Replication of UV-irradiated circular single-stranded phage M13 DNA by Escherichia coli RNA polymerase (EC 2.7.7.6) and DNA polymerase III holoenzyme (EC 2.7.7.7) in the presence of single-stranded DNA binding protein yielded full-length as well as partially replicated products. A similar result was obtained with phage G4 DNA primed with E. coli DNA primase, and phage phi X174 DNA primed with a synthetic oligonucleotide. The fraction of full-length DNA was several orders of magnitude higher than predicted if pyrimidine photodimers were to constitute absolute blocks to DNA replication. Recent models have suggested that pyrimidine photodimers are absolute blocks to DNA replication and that SOS-induced proteins are required to allow their bypass. Our results demonstrate that, under in vitro replication conditions, E. coli DNA polymerase III holoenzyme can insert nucleotides opposite pyrimidine dimers to a significant extent, even in the absence of SOS-induced proteins.

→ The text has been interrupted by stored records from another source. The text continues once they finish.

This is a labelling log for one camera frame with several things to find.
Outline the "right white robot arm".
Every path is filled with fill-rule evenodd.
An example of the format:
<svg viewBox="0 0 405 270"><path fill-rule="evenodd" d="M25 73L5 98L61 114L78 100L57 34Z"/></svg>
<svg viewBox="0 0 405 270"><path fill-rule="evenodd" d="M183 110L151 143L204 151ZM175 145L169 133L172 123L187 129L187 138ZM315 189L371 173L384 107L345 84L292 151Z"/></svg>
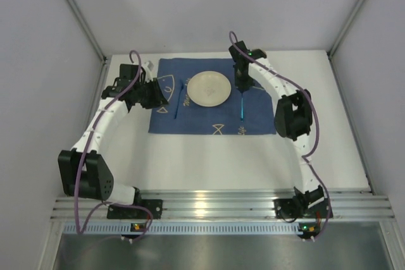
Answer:
<svg viewBox="0 0 405 270"><path fill-rule="evenodd" d="M272 99L277 100L274 114L276 133L292 141L301 172L301 183L294 196L275 203L276 217L284 221L304 218L309 210L325 199L323 186L311 164L311 155L319 143L319 121L313 114L311 95L279 74L261 49L250 50L243 41L229 47L234 61L235 85L241 92L258 83Z"/></svg>

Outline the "dark blue spoon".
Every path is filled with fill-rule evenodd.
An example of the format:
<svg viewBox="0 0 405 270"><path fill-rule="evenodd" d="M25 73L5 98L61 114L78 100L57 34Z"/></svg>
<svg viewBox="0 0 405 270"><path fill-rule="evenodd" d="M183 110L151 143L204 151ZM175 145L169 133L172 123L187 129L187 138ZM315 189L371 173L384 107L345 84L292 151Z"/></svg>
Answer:
<svg viewBox="0 0 405 270"><path fill-rule="evenodd" d="M244 121L244 95L240 94L240 120Z"/></svg>

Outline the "blue cloth placemat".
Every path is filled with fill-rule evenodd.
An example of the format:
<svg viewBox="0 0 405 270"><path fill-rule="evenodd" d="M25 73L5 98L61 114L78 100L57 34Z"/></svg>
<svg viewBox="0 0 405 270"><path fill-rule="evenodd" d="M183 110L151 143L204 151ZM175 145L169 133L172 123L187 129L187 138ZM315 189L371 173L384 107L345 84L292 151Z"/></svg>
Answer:
<svg viewBox="0 0 405 270"><path fill-rule="evenodd" d="M240 120L240 92L232 87L230 97L216 107L202 107L187 95L189 80L203 71L216 71L234 83L230 58L160 59L158 82L169 104L151 112L149 133L182 135L267 135L276 133L270 95L255 83L244 92L244 121ZM184 90L174 119L181 82Z"/></svg>

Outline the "cream round plate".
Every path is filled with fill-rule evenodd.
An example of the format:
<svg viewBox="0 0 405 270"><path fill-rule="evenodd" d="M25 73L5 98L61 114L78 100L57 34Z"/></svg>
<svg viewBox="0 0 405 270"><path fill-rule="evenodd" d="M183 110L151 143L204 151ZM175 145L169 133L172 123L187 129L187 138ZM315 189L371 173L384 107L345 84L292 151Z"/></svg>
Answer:
<svg viewBox="0 0 405 270"><path fill-rule="evenodd" d="M187 95L191 101L202 107L216 107L229 97L232 86L228 78L216 71L203 71L188 82Z"/></svg>

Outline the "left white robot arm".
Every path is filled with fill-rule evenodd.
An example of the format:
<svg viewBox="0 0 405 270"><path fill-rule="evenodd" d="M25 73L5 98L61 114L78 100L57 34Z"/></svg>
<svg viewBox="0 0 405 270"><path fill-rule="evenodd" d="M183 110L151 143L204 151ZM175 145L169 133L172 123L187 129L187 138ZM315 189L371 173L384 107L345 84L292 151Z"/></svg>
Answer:
<svg viewBox="0 0 405 270"><path fill-rule="evenodd" d="M121 64L118 77L103 90L98 109L80 140L59 153L59 172L67 196L126 206L141 200L138 188L115 181L103 156L118 126L136 104L144 109L160 108L168 99L148 66Z"/></svg>

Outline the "beige cup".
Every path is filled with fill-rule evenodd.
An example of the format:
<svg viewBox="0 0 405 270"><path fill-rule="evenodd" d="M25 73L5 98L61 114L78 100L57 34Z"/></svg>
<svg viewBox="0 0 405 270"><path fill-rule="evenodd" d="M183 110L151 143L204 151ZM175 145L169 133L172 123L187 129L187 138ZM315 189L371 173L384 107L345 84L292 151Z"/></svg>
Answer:
<svg viewBox="0 0 405 270"><path fill-rule="evenodd" d="M252 53L252 57L254 59L267 58L266 53L261 49L254 49L254 50L251 51L251 53Z"/></svg>

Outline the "blue metal fork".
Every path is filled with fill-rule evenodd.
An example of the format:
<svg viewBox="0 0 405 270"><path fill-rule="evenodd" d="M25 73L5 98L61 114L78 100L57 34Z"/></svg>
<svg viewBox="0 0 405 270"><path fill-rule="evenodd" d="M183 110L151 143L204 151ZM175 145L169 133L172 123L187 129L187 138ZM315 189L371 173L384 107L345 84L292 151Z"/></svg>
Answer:
<svg viewBox="0 0 405 270"><path fill-rule="evenodd" d="M179 107L180 107L180 101L181 101L181 97L182 97L182 92L183 92L183 90L184 90L184 83L181 82L181 84L180 84L180 89L179 89L179 93L178 93L177 105L176 105L176 108L175 108L175 115L174 115L174 119L175 119L175 120L177 119L177 116L178 116L178 109L179 109Z"/></svg>

在单链DNA结合蛋白存在的情况下,大肠杆菌RNA聚合酶(EC 2.7.7.6)和DNA聚合酶III全酶(EC 2.7.7.7)对紫外线照射的环状单链噬菌体M13 DNA进行复制,产生了全长以及部分复制的产物。用大肠杆菌DNA引发酶引发的噬菌体G4 DNA,以及用合成寡核苷酸引发的噬菌体φX174 DNA也得到了类似结果。如果嘧啶光二聚体构成DNA复制的绝对障碍,那么全长DNA的比例将比预测的高几个数量级。最近的模型表明,嘧啶光二聚体是DNA复制的绝对障碍,并且需要SOS诱导的蛋白质来使其绕过。我们的结果表明,在体外复制条件下,即使没有SOS诱导的蛋白质,大肠杆菌DNA聚合酶III全酶也能在很大程度上在嘧啶二聚体相对处插入核苷酸。